Aku mengangguk cepat "Andre, lo anter bang Dion ya." Andre mengangguk mantap menjawabku.

"Eh, gak usah. Abang bisa sendiri naik ojek." ujar kembali Bang Dion.

"Ayolah, bang." Bujuk Andre.

Kudengar helaan nafas pelan dari bang Dion, "Abang dari tadi, ngerepotin kalian terus. Nggak enak."

"Kami gak ngerasa direpotin, kok. Udah, sana abang dianterin aja sama Andre."Ucapku meyakinkannya. Bang Dion menatapku bimbang, aku tersenyum sembari mengangguk.

"Yasudah." Putus bang Dion. Aku kembali tersenyum manis kearahnya.

"Titip, Maura ya Ken. Abang pamit, dulu." Pamitnya, aku mengangguk mantap memberikan jempol tanganku membuat sang empu terkekeh kecil. Lantas mereka beranjak meninggalkanku dengan Maura.

Aku beralih menatap Maura yang tengah terbaring lemah diranjang. Duduk dikursi yang telah disediakan. Aku mengusap pelan  puncak kepalanya. Menggenggam tangannya,  memerhatikan wajah cantik sang empu.

Bulu matanya yang tebal dan lentik tanpa alat make up, alisnya yang sedikit tebal dengan bulunya yang menyatu, juga bibirnya yang pink dan ranum, hidung kecil dan mancung serta pahatan wajahnya yang sempurna. Ditambah dengan rambut panjangnya yang hitam indah.

Aku tersenyum manis melihatnya. Kuciumi tangannya yang lembut dan juga putih bersih. Benarkah aku telah jatuh cinta kepadanya diwaktu yang sesingkat ini? Kemana tembok pertahananku yang selama ini aku bangun?

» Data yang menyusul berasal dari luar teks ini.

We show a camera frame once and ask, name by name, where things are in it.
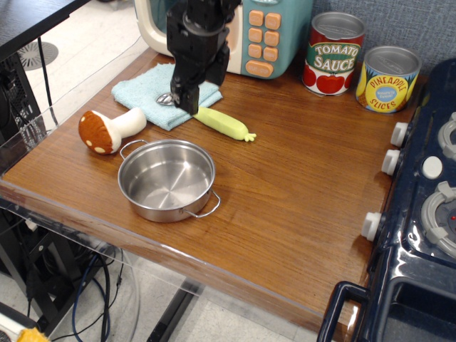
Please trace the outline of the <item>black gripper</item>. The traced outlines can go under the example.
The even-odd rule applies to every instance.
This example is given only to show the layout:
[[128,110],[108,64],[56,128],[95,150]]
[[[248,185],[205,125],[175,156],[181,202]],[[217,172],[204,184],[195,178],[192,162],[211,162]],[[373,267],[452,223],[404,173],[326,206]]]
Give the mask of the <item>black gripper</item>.
[[229,20],[221,6],[173,6],[167,12],[167,49],[175,60],[171,99],[190,115],[198,111],[202,83],[224,82]]

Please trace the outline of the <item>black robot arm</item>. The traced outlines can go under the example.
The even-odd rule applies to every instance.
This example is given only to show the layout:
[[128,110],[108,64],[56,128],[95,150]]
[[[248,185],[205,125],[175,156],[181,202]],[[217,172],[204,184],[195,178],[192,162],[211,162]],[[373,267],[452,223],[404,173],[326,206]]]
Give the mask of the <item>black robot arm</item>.
[[167,12],[167,49],[175,60],[172,102],[198,112],[200,84],[221,85],[229,63],[227,24],[241,1],[177,1]]

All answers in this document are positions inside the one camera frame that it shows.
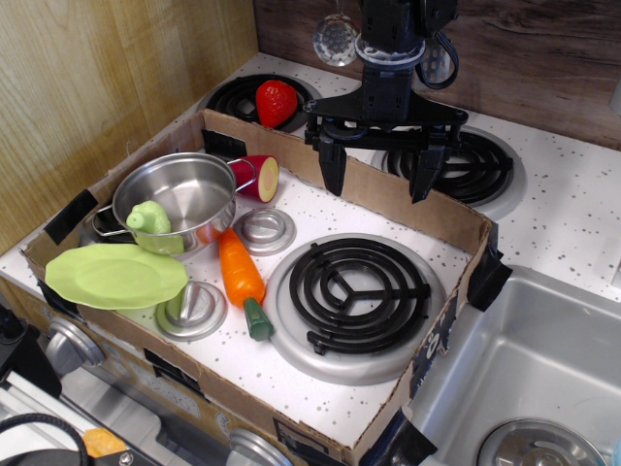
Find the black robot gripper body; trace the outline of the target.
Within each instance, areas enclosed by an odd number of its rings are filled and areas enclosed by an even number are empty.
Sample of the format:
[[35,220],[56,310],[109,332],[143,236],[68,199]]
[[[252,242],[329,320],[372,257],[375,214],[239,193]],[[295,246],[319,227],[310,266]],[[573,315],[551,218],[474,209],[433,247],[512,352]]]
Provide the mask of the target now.
[[438,159],[457,145],[468,114],[432,102],[411,88],[413,71],[367,65],[355,90],[310,101],[305,143],[322,162],[339,157],[336,150],[405,150],[430,152]]

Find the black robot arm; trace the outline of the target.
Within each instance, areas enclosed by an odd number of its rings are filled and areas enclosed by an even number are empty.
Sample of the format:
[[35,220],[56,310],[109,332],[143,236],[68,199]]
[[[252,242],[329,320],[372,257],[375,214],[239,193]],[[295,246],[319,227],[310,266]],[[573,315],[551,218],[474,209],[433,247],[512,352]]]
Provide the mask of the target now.
[[454,1],[363,1],[354,42],[362,82],[346,95],[309,101],[305,141],[318,153],[325,187],[343,191],[349,148],[403,150],[412,157],[409,195],[424,200],[460,146],[466,112],[413,90],[454,83],[459,55],[443,30],[458,17]]

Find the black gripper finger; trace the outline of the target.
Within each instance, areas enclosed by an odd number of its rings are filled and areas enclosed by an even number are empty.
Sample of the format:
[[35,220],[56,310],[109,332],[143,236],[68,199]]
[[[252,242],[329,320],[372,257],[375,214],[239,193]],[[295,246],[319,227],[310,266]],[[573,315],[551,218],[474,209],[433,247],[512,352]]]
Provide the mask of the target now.
[[336,196],[341,196],[347,162],[343,144],[333,138],[321,136],[318,154],[319,166],[326,189]]
[[451,155],[451,149],[445,146],[431,146],[418,151],[412,158],[409,176],[409,194],[413,203],[428,197],[434,183],[440,175],[443,164]]

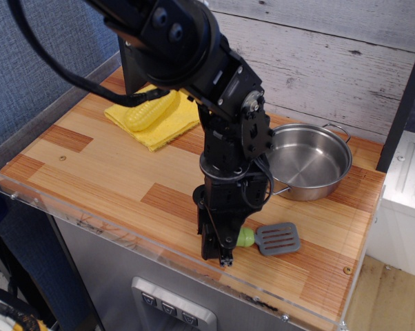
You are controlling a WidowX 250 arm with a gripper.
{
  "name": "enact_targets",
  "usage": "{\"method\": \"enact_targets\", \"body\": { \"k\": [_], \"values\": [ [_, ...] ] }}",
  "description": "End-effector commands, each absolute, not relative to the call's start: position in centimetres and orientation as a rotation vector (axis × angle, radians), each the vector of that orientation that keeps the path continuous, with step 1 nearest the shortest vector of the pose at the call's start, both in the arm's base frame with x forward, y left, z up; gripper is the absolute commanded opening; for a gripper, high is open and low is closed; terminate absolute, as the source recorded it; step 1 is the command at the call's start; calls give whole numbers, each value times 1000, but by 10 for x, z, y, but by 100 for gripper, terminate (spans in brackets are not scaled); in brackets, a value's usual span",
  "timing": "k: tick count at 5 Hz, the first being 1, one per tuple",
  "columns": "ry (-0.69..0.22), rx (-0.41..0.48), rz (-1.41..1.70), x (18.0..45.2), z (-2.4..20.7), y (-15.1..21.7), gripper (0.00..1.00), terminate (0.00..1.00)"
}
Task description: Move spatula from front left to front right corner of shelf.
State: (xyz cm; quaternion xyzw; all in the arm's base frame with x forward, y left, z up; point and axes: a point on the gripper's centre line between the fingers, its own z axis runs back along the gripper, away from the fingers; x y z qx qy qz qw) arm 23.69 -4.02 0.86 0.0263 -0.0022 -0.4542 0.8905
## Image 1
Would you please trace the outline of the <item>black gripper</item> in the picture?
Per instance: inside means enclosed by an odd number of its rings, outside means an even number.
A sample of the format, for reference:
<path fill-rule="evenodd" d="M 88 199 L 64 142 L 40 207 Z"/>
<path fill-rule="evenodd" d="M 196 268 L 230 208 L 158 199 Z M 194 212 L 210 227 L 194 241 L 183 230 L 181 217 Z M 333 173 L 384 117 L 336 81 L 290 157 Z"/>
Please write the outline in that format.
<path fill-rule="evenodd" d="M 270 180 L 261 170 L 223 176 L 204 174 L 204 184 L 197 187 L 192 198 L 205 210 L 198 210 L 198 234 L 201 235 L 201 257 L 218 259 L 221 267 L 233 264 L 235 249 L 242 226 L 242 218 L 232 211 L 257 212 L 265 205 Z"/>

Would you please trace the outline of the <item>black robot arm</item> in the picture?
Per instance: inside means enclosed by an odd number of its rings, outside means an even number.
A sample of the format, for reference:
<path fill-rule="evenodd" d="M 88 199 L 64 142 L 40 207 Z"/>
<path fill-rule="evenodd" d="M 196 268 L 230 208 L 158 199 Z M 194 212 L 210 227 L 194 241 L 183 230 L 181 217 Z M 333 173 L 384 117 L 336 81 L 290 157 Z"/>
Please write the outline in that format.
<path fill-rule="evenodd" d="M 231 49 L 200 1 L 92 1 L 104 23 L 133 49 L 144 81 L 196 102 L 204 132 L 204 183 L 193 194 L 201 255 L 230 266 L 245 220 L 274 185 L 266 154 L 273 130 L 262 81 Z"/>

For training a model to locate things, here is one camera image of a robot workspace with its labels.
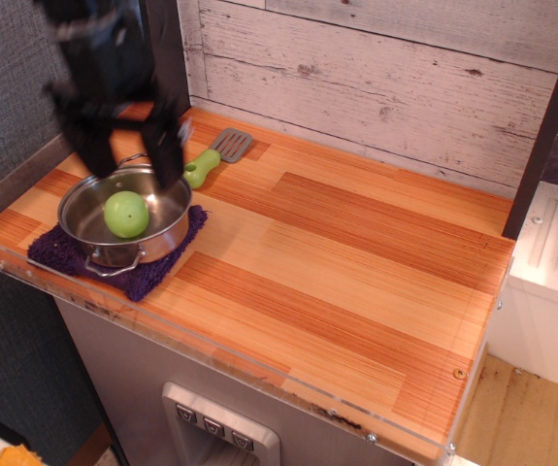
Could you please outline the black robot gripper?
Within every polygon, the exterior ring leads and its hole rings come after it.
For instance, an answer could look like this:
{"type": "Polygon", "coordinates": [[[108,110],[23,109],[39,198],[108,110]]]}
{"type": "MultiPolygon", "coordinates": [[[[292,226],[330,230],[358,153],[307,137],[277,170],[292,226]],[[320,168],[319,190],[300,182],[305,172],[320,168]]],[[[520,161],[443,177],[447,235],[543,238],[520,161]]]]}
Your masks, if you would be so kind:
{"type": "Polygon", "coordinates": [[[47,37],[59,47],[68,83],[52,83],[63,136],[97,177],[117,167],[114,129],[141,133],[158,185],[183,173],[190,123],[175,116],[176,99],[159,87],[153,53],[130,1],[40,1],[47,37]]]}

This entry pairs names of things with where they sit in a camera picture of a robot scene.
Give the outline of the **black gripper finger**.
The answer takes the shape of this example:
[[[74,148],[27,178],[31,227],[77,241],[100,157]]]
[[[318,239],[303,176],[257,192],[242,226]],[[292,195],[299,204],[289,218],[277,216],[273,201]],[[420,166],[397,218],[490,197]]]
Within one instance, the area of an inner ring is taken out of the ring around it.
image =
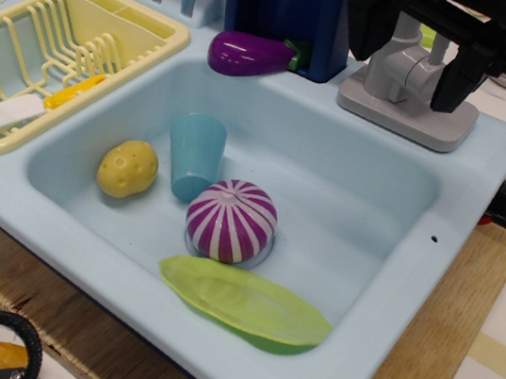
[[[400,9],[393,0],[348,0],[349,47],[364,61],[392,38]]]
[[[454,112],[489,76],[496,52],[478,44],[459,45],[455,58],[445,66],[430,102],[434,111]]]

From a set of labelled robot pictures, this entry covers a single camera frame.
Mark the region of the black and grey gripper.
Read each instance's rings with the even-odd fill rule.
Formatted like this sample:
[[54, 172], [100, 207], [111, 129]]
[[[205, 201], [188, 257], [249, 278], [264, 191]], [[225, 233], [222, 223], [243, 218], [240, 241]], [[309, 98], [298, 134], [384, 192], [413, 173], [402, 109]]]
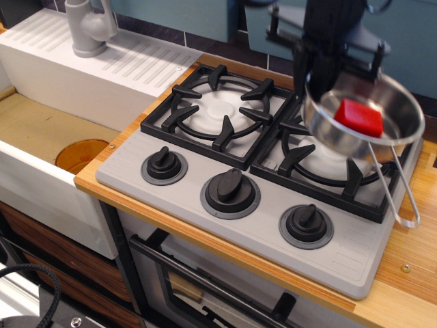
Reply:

Segampang itu ia menghancurkannya. Ia tanpa sadar, telah berhasil membuatku jatuh dalam pesonanya. Aku benar-benar telah jatuh cinta kepadanya.

Aku sedikit tersentak, melihat pergerakan dijari jarinya. Mataku berbinar senang, kala sebuah lenguhan terdengar dari suara orang yang telah kutunggu-tunggu sadarnya.

Bibirku semakin melengkungkan senyuman melihat matanya yang indah perlahan mengerjap-ngerjapkan.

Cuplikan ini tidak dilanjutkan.